VGRC4856GDSS, VGIC2454BBK, VGRC6056GDSS, VGRC4856QDSS, VGRC6056GQDVB specifications

Viking, a renowned name in luxury kitchen appliances, offers an impressive lineup of professional-grade products designed to elevate culinary experiences. Among their outstanding offerings are the VGRC3656BDVB, VGIC488, VGRC6056GDVB, VGIC486, and VGIC245KSS. Each model reflects Viking's commitment to quality, performance, and innovation.

The Viking VGRC3656BDVB is a versatile range, boasting a 36-inch cooking surface equipped with six powerful burners. With an inclusive grill and griddle option, this range is perfect for various cooking techniques, from searing steaks to making pancakes. The infrared broiler delivers intense heat for perfectly caramelized finishes, while the convection oven ensures even baking and roasting. It also features Viking's signature Easy Clean enamel, making maintenance a breeze.

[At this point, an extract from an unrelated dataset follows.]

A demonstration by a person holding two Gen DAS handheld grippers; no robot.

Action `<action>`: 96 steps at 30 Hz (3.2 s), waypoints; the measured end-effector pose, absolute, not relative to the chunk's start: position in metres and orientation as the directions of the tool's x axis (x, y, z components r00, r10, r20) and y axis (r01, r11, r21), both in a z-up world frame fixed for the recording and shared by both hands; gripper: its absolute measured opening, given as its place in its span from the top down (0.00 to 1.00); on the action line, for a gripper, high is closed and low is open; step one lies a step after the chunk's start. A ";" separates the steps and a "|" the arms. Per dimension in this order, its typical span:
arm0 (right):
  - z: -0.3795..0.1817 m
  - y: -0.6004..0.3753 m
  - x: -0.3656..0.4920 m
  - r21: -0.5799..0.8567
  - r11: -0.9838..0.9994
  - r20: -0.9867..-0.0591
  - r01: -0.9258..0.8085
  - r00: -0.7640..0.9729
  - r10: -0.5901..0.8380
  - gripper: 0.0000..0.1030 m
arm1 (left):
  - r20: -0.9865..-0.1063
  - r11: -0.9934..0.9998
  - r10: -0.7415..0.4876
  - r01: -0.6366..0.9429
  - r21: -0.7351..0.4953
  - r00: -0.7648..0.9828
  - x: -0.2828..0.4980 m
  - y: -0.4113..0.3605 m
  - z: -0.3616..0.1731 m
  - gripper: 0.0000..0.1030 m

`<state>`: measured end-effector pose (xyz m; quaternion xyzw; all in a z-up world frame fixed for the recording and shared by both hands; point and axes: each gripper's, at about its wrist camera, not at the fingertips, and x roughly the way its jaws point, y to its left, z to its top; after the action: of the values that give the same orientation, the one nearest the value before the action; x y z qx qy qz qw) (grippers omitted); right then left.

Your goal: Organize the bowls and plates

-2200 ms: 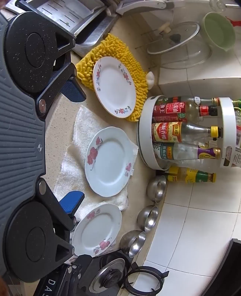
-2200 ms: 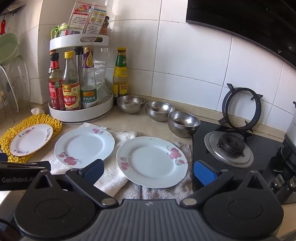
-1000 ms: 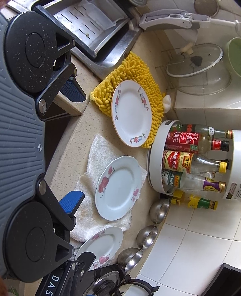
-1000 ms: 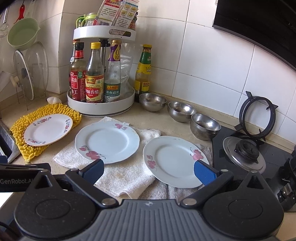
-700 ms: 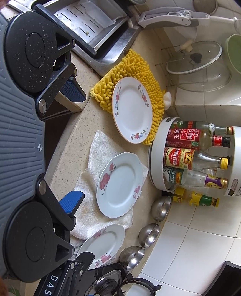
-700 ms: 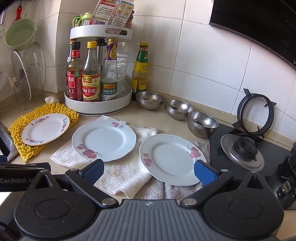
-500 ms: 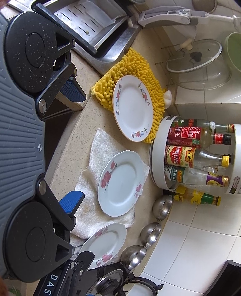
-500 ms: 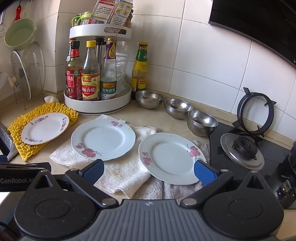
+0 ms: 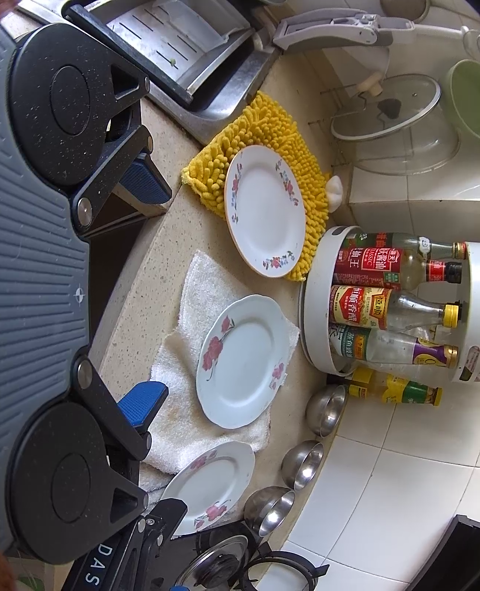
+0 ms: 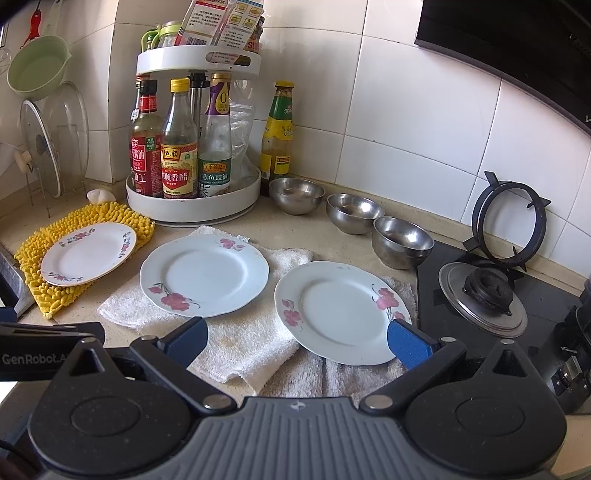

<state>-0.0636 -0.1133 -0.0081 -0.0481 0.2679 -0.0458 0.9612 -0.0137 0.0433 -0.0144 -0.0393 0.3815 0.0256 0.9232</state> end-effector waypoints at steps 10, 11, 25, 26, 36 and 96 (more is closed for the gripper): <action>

Moving to the VGIC488, this model offers a mix of induction and gas cooking technology. The 48-inch range has four gas burners and six induction zones, providing chef-grade flexibility. The induction elements allow for rapid heating and precise temperature control, while the gas burners provide the traditional cooking experience. With a dedicated electric griddle and an ultra-quiet convection oven, the VGIC488 caters to both everyday home cooks and culinary enthusiasts.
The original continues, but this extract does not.